### WORK REQUIRED
Output each line of the listing that follows, with every character kept as it is.

### SOURCE DATA
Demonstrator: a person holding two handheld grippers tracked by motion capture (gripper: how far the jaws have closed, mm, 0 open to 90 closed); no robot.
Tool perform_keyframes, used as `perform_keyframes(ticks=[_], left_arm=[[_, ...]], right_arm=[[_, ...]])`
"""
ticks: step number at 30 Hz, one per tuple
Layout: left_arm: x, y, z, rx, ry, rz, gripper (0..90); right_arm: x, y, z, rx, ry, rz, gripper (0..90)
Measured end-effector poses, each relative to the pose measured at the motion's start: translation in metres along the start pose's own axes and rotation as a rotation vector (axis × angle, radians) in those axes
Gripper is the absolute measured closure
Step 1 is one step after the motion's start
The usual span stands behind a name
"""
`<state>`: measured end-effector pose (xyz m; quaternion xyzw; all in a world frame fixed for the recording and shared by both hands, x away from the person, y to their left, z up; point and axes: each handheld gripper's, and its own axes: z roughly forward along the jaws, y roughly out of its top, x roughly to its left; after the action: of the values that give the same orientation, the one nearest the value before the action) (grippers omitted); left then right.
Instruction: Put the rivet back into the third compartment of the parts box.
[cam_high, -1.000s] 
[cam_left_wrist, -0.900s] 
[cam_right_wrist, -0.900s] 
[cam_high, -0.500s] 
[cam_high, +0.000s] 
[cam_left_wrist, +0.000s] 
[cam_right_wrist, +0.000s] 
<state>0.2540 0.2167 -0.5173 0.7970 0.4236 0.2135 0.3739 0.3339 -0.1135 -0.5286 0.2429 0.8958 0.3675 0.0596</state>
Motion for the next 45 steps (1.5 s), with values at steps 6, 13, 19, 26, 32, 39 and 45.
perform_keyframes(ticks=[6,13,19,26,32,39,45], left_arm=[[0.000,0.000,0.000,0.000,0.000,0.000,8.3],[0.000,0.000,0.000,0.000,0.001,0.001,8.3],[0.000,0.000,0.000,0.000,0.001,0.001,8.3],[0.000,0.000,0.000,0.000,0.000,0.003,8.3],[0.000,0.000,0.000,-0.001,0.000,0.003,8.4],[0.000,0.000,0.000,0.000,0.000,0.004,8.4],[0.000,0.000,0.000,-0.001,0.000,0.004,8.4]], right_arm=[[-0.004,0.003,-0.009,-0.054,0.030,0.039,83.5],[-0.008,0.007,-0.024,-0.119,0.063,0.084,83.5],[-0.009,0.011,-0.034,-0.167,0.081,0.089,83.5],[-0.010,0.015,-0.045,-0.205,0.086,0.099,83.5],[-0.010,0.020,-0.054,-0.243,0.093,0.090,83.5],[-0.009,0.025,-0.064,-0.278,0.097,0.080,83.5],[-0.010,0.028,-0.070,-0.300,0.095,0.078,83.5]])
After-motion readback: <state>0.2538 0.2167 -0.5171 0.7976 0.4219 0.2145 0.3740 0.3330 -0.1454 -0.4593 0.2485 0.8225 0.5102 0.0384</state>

### ANSWER TO THIS PROBLEM
Demonstrator: a person holding two handheld grippers tracked by motion capture (gripper: how far the jaws have closed, mm, 0 open to 90 closed); no robot.
Tool perform_keyframes, used as `perform_keyframes(ticks=[_], left_arm=[[_, ...]], right_arm=[[_, ...]])`
"""
ticks: step number at 30 Hz, one per tuple
Layout: left_arm: x, y, z, rx, ry, rz, gripper (0..90); right_arm: x, y, z, rx, ry, rz, gripper (0..90)
Measured end-effector poses, each relative to the pose measured at the motion's start: translation in metres along the start pose's own axes and rotation as a rotation vector (axis × angle, radians) in those axes
Gripper is the absolute measured closure
Step 1 is one step after the motion's start
The usual span stands behind a name
"""
`<state>`: measured end-effector pose (xyz m; quaternion xyzw; all in a world frame fixed for the recording and shared by both hands, x away from the person, y to their left, z up; point and axes: each handheld gripper's, and its own axes: z roughly forward along the jaws, y roughly out of its top, x roughly to its left; after the action: of the values that give the same orientation, the one nearest the value before the action) (grippers omitted); left then right.
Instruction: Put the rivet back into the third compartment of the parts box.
[cam_high, -1.000s] 
[cam_left_wrist, -0.900s] 
[cam_right_wrist, -0.900s] 
[cam_high, -0.500s] 
[cam_high, +0.000s] 
[cam_left_wrist, +0.000s] 
[cam_right_wrist, +0.000s] 
<state>0.2540 0.2167 -0.5173 0.7970 0.4236 0.2135 0.3739 0.3339 -0.1135 -0.5286 0.2429 0.8958 0.3675 0.0596</state>
Motion for the next 45 steps (1.5 s), with values at steps 6, 13, 19, 26, 32, 39 and 45.
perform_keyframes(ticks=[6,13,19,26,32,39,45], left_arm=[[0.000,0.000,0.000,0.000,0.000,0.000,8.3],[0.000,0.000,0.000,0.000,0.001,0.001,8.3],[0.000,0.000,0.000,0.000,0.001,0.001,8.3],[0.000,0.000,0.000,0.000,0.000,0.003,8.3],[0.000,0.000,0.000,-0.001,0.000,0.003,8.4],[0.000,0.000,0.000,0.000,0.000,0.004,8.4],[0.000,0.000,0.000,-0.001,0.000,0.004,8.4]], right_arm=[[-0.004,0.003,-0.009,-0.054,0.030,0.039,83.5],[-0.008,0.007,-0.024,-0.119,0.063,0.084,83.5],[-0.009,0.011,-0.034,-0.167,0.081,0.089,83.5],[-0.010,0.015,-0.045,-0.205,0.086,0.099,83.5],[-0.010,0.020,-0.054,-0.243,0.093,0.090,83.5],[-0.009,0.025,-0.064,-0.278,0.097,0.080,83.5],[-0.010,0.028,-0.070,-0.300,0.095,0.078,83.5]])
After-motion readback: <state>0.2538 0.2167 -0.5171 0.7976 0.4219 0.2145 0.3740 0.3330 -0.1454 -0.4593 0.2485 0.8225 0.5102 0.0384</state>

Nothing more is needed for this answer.